*TASK REQUIREMENTS*. Copy out exactly the lines from the start of the data to the line containing "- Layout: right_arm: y". Include both.

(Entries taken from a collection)
====================
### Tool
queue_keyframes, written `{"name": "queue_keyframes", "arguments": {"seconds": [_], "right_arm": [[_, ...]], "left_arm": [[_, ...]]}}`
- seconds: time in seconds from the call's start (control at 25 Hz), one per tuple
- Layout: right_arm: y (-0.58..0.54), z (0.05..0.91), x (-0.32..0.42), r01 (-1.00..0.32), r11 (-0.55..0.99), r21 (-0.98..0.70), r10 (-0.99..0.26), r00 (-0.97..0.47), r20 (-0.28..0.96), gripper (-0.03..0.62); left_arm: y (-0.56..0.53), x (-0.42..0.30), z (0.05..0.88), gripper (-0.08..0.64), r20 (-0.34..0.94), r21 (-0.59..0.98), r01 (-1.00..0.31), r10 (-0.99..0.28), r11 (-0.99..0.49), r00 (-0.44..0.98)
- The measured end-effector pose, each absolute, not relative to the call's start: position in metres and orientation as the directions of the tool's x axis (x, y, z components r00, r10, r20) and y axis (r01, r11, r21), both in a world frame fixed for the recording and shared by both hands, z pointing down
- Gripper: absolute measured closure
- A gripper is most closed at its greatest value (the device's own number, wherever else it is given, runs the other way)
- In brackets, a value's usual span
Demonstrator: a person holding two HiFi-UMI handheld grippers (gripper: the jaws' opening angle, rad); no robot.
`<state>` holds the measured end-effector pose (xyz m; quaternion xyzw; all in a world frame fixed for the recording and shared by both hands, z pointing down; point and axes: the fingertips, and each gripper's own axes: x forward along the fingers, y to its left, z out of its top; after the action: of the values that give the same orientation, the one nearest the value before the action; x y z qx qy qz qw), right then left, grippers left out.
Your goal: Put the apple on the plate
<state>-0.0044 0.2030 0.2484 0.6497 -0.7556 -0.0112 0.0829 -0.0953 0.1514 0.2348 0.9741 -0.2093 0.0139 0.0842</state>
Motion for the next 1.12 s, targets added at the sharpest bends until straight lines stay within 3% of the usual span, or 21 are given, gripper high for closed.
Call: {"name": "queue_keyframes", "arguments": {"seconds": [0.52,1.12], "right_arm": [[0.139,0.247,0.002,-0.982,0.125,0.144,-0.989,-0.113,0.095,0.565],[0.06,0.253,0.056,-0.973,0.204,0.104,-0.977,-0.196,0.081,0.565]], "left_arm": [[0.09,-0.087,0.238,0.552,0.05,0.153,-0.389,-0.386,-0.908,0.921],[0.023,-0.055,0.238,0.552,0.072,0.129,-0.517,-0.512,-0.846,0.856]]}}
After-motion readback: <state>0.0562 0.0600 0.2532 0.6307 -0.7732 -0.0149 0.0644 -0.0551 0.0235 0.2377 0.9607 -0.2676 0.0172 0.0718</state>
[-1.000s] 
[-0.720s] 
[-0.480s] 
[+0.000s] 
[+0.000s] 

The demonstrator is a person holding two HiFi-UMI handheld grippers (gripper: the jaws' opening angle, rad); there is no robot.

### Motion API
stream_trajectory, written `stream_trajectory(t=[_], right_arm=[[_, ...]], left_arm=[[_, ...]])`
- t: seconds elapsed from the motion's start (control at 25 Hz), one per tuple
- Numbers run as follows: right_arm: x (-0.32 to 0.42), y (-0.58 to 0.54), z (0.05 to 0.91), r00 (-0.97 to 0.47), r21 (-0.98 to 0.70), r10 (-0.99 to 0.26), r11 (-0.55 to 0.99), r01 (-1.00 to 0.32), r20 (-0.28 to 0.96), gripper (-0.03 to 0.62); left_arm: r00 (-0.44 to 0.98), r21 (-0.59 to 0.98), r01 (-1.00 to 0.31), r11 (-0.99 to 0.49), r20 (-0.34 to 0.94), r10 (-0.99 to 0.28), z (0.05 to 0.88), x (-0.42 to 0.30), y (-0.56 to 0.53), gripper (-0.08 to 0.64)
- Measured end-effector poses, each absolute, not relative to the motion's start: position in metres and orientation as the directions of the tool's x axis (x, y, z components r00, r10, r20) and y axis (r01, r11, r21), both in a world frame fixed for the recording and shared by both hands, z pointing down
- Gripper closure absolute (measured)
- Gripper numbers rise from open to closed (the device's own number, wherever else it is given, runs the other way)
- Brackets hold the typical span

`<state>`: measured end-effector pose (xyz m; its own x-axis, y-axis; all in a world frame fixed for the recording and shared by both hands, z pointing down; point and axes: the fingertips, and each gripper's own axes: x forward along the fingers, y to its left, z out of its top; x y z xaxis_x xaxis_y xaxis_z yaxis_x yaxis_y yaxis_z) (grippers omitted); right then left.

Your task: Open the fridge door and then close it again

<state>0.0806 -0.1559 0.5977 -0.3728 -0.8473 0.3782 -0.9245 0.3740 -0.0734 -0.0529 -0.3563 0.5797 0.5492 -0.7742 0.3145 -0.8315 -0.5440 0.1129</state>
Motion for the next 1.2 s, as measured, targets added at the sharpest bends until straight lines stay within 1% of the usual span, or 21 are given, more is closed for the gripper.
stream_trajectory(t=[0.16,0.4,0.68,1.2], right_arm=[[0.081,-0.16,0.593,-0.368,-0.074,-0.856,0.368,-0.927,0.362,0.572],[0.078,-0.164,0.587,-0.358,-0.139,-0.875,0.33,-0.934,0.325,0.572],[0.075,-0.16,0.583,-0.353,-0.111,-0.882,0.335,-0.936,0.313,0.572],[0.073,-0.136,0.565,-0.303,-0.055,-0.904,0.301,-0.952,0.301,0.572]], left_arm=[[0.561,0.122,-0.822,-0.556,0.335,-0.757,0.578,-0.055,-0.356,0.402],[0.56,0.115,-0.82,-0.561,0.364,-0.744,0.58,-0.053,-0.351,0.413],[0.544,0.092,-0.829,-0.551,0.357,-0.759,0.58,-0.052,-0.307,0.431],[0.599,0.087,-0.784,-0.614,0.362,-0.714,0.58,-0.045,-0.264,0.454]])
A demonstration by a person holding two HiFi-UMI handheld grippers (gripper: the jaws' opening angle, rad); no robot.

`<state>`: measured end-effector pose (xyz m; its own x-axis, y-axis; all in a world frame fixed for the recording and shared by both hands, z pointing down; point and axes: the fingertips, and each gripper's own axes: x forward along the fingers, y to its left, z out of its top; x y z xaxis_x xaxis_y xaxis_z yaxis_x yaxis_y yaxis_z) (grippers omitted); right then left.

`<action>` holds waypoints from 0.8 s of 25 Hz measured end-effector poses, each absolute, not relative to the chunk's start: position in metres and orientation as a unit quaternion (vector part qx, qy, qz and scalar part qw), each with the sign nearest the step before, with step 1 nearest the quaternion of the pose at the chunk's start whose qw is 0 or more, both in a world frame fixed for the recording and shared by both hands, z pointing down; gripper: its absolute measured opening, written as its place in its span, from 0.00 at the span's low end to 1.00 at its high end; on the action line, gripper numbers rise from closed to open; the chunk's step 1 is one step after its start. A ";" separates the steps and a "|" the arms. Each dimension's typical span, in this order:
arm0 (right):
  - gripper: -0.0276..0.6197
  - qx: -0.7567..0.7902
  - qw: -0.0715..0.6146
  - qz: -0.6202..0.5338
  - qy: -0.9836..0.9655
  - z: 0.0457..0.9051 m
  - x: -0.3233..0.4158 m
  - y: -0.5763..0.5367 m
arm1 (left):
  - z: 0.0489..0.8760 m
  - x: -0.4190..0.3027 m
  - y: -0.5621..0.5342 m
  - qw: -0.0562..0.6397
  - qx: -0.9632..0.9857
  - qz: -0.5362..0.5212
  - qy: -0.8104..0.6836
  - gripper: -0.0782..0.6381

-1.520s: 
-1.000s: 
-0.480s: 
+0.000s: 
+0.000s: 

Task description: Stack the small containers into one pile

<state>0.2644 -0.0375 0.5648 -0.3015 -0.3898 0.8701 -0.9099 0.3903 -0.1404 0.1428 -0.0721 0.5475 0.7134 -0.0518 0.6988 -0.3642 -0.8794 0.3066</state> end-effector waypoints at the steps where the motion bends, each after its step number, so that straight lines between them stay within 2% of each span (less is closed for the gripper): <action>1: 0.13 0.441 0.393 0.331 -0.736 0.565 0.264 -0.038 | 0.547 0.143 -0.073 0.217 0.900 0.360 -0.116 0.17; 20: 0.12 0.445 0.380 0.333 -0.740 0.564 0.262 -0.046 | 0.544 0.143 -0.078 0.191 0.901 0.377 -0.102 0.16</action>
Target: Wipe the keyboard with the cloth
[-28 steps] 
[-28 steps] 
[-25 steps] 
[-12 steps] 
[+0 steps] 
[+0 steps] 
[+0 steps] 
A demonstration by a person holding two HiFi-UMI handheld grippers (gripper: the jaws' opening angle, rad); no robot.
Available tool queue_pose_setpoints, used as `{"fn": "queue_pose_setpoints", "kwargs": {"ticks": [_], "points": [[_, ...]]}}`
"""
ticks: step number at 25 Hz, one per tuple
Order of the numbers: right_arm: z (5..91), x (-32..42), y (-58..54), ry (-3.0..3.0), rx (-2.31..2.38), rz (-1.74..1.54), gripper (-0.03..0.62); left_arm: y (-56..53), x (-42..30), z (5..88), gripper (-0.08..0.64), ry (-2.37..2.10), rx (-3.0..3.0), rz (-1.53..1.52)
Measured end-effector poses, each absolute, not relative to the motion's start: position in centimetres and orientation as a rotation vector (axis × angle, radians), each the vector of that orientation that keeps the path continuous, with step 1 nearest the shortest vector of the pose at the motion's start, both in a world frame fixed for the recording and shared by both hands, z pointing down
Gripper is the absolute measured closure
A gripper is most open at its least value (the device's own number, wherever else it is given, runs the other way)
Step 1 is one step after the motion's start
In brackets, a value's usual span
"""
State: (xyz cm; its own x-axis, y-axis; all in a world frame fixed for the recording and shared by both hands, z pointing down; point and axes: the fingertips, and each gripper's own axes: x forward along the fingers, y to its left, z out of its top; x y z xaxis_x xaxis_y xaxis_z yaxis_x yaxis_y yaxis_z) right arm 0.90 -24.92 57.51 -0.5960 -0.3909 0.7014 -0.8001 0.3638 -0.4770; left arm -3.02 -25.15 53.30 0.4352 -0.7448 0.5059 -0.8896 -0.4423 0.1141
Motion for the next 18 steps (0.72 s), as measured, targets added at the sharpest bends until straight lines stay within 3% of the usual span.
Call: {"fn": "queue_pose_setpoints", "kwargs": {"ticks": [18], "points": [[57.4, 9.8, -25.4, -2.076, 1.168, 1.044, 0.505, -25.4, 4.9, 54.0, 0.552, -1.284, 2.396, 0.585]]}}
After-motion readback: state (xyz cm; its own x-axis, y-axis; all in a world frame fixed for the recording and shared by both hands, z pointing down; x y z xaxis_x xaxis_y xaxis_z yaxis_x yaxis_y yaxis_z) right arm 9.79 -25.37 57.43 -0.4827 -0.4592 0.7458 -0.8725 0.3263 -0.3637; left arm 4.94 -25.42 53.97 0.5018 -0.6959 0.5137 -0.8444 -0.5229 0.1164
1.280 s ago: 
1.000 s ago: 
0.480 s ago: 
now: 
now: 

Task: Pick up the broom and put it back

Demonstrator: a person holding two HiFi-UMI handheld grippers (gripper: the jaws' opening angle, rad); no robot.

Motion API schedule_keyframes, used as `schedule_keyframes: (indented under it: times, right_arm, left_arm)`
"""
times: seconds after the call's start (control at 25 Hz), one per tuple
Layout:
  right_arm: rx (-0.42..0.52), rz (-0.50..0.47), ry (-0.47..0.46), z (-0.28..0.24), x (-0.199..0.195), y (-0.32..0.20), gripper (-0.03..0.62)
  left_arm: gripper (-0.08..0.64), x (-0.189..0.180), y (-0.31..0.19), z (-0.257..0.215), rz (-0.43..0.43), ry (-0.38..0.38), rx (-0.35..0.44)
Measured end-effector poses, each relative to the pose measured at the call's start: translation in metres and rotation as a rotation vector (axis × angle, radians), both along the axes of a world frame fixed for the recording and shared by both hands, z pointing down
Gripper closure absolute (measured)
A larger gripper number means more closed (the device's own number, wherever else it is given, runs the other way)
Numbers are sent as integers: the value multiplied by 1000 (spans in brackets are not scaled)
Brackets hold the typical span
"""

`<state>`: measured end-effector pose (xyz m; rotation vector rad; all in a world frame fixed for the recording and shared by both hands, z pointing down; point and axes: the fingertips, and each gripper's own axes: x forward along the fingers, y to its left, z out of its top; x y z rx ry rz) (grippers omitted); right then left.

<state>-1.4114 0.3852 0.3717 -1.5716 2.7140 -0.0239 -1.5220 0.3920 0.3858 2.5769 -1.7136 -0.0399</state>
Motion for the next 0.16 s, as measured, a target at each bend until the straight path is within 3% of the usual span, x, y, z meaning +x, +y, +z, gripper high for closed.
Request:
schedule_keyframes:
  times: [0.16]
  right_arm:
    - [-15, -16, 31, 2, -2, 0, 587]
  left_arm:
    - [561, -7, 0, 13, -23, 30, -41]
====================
*ANSWER TO THE EXERCISE*.
### Tool
queue_keyframes, written `{"name": "queue_keyframes", "arguments": {"seconds": [_], "right_arm": [[_, ...]], "left_arm": [[_, ...]]}}`
- seconds: time in seconds from the call's start (control at 25 Hz), one per tuple
- Layout: right_arm: y (-0.58..0.54), z (0.05..0.91), x (-0.32..0.42), r01 (-1.00..0.32), r11 (-0.55..0.99), r21 (-0.98..0.70), r10 (-0.99..0.26), r00 (-0.97..0.47), r20 (-0.28..0.96), gripper (-0.03..0.62); left_arm: y (-0.56..0.53), x (-0.42..0.30), z (0.05..0.88), gripper (-0.08..0.64), r20 (-0.34..0.94), r21 (-0.59..0.98), r01 (-1.00..0.31), r10 (-0.99..0.28), r11 (-0.99..0.49), r00 (-0.44..0.98)

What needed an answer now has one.